Für mich hat dieser Auszug aus dem Johannesevangelium etwas sehr Tröstliches. Thomas war als Apostel ganz nah am Wirken Jesu dran. Er hat alles, was wir nach 2000 Jahren glauben, direkt und unmittelbar erlebt. Wenn selbst er Zweifel hat, wieso sollen wir dann nicht auch zweifeln dürfen? Das ist kein Evangelium, das uns unsere Fehler und unsere Beschränktheit von oben herab vorwirft. Es ist ein Evangelium auf Augenhöhe, das nicht beschönigt, sondern uns mit unseren Schwächen annimmt. Für mein Selbstverständnis als Christ ist das ganz zentral: Ich darf zweifeln. Das gehört zum Glauben dazu. Deswegen heißt es ja auch Glauben und nicht Wissen.

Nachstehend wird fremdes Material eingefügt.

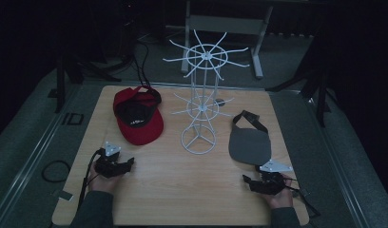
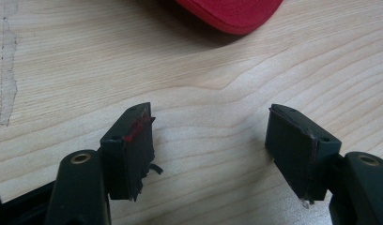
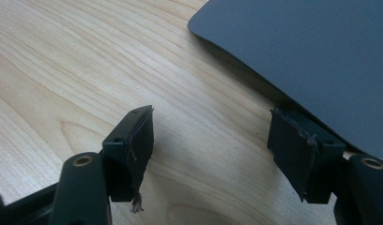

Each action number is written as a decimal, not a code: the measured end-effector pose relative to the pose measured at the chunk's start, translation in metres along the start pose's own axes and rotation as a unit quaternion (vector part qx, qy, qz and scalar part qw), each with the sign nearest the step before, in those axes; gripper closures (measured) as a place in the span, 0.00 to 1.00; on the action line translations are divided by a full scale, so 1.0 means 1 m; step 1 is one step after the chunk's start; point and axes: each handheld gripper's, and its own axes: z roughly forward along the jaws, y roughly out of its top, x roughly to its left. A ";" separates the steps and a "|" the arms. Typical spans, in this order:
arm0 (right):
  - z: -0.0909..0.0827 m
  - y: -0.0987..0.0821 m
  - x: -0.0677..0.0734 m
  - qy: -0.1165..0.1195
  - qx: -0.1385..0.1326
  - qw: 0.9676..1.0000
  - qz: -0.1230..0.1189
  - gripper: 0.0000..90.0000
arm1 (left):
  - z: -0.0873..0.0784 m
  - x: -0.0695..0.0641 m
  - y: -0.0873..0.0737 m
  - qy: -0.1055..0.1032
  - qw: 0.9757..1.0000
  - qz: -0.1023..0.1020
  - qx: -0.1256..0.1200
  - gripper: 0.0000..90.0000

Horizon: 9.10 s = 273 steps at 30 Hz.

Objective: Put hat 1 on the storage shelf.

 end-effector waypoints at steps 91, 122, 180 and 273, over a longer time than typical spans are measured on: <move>0.005 0.003 0.005 0.007 0.011 1.000 -0.005 0.20 | 0.048 0.035 0.088 -0.085 0.995 0.001 0.048 0.55; 0.005 0.003 0.005 0.007 0.011 1.000 -0.006 0.20 | 0.025 0.015 0.073 -0.083 0.995 0.050 -0.012 0.95; 0.005 0.003 0.004 0.008 0.011 1.000 -0.006 0.20 | -0.031 0.042 0.105 -0.031 0.996 0.027 -0.079 0.95; 0.005 0.003 0.004 0.007 0.011 1.000 -0.006 0.20 | -0.099 0.033 0.183 -0.057 0.984 0.041 -0.162 0.95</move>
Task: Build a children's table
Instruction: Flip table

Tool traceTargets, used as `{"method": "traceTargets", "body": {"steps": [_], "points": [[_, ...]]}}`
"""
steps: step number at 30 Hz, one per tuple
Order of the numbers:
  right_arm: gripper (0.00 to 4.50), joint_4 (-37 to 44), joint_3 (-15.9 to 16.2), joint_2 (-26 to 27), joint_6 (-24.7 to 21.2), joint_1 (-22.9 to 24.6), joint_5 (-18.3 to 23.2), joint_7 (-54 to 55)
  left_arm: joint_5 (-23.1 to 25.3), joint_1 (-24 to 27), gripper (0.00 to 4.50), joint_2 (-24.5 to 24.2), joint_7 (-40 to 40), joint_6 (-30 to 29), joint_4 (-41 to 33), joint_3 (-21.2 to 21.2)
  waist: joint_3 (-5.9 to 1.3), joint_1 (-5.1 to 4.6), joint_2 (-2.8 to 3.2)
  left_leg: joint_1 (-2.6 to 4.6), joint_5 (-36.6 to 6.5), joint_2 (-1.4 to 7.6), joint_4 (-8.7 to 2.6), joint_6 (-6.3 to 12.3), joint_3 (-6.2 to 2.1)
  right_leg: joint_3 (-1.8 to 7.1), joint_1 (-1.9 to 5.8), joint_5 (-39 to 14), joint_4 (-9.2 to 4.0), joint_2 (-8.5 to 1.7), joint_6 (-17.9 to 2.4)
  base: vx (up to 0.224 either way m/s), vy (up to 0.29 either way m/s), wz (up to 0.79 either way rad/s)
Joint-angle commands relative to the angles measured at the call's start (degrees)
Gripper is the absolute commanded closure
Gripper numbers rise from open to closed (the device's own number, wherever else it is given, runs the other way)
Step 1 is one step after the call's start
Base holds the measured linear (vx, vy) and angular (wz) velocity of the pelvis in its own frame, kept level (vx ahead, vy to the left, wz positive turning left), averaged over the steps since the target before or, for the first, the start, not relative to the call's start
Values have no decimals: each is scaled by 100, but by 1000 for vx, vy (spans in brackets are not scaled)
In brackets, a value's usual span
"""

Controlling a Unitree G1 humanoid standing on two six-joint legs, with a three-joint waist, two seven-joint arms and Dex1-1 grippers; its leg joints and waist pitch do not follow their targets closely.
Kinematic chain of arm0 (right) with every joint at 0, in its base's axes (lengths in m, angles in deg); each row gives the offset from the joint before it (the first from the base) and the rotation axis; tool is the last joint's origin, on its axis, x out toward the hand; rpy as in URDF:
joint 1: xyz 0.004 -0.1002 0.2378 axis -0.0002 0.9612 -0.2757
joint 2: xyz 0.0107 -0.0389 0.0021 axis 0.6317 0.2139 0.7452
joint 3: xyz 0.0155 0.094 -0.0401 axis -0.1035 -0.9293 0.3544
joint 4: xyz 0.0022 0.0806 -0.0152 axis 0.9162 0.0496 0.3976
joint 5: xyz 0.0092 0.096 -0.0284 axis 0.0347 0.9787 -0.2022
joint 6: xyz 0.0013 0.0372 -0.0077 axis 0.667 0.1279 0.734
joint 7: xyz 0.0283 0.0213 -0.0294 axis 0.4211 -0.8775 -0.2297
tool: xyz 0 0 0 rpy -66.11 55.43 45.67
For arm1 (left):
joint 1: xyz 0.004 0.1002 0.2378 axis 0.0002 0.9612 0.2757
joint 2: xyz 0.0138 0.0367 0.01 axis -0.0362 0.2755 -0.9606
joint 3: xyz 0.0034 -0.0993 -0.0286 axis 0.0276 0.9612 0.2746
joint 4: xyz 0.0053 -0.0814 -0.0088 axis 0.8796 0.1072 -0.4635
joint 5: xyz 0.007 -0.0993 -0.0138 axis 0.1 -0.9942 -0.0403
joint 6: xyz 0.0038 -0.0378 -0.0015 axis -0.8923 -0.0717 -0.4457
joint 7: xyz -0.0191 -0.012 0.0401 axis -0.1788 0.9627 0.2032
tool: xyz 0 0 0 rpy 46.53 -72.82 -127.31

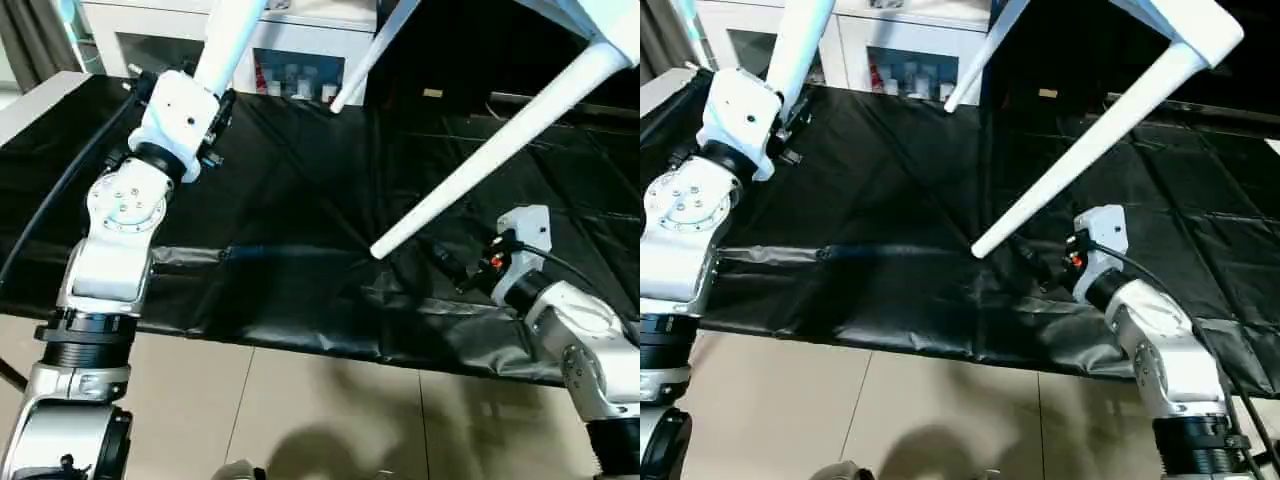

Vielleicht kann man hier noch eine Überlegung hinzufügen. Zweifel und Skepsis ist etwas ganz Menschliches – aber eben nicht im Sinne einer Unvollkommenheit. Gott hat uns Menschen mit freiem Willen geschaffen. Und dieser freie Wille soll benutzt werden, mit allem, was dazugehört. Mit allen Fragen, allem Hinterfragen und eben auch mit Zweifeln.
Ich bin überzeugt, dass Zweifel zu einer ungemein starken Triebfeder werden kann. Er kann uns wachhalten, uns nicht mit vorläufigen Antworten zufrieden zu geben. Wo wäre die Menschheit, und vor allem auch die Christenheit, wenn nie jemand gezweifelt hätte? Wenn nie jemand aus starkem inneren Antrieb gesagt hätte: „Ganz so wie es jetzt ist, soll es doch wohl auch nicht sein!“
Ein beeindruckendes Beispiel für so einen produktiven Zweifel sind für mich die vielen Laien und Geistlichen, die sich kritisch für die Kirche einsetzen. Die offen ihren Zweifel an Lehrmeinungen zum Ausdruck bringen. Sie tun das nicht, weil sie ihren Glauben hinterfragen. Sie tun es, weil Sie Angst haben, an einer Institution zu verzweifeln, die diesen Glauben mittragen muss. Sie zweifeln, weil die Kirche ihnen viel bedeutet. Weil sie ihnen eben nicht egal ist.
Zweifel oder Kritik kann also auch ein Ausdruck von Zugewandtheit und Nähe sein. Mit der Kirche ist das ein bisschen wie bei menschlichen Beziehungen: Nur, was einem völlig egal ist, hinterfragt man nicht mehr. Wenn einem etwas am Herzen liegt, dann kann man zweifeln. Diesen Zweifel kann man der Kirche zumuten. Dieser Zweifel kann uns als Gemeinschaft von Gläubigen voranbringen.
Man muss hier aufpassen, dass man es sich mit dem Begriff nicht zu leicht macht. Es gibt schwere Krisen. Das sind dann Situationen, in denen man dem Zweifel nichts Konstruktives abgewinnen kann. Wenn ein Mensch auf einer ganz grundlegenden Ebene Zweifel empfindet, kann man das nicht poetisch umdeuten. Man wird dem Menschen nicht gerecht, wenn man diesen Zustand irgendwie verklärt. Es liegt eine Last auf dem Zweifelnden, die ist sehr real und die hat nichts Erbauliches.
Das ist hart, da gibt es nichts zu beschönigen. Aber gerade in diesen ganz dunklen Momenten ist Gott bei uns. Für mich ist das ein ganz zentraler Glaubensgrundsatz. Wir sind in den wirklich schwierigen Momenten nicht allein gelassen. Es gibt da ein Netz, das fängt uns auf. Vielleicht ist es manchmal nicht offensichtlich oder erst im Nachhinein erkennbar. Aber wir sind in diesen Situationen getragen.
Das soll nicht heißen, dass das ursprüngliche Problem verschwindet oder sich dadurch alles ganz toll anfühlt. Die Krise bleibt eine Krise. Aber es ist ganz wichtig zu wissen, dass man sie nicht alleine bestehen muss. Man muss nicht alles allein aus eigener Kraft lösen können.
Dieses unbedingte Getragensein ist das große Geschenk, das Gott den Menschen macht. Wir sind dem Zweifel nicht schutzlos ausgeliefert. Darauf können wir Vertrauen. Und dieses Vertrauen gibt uns den Rückhalt, kritisch um die richtigen Antworten ringen zu können. Amen.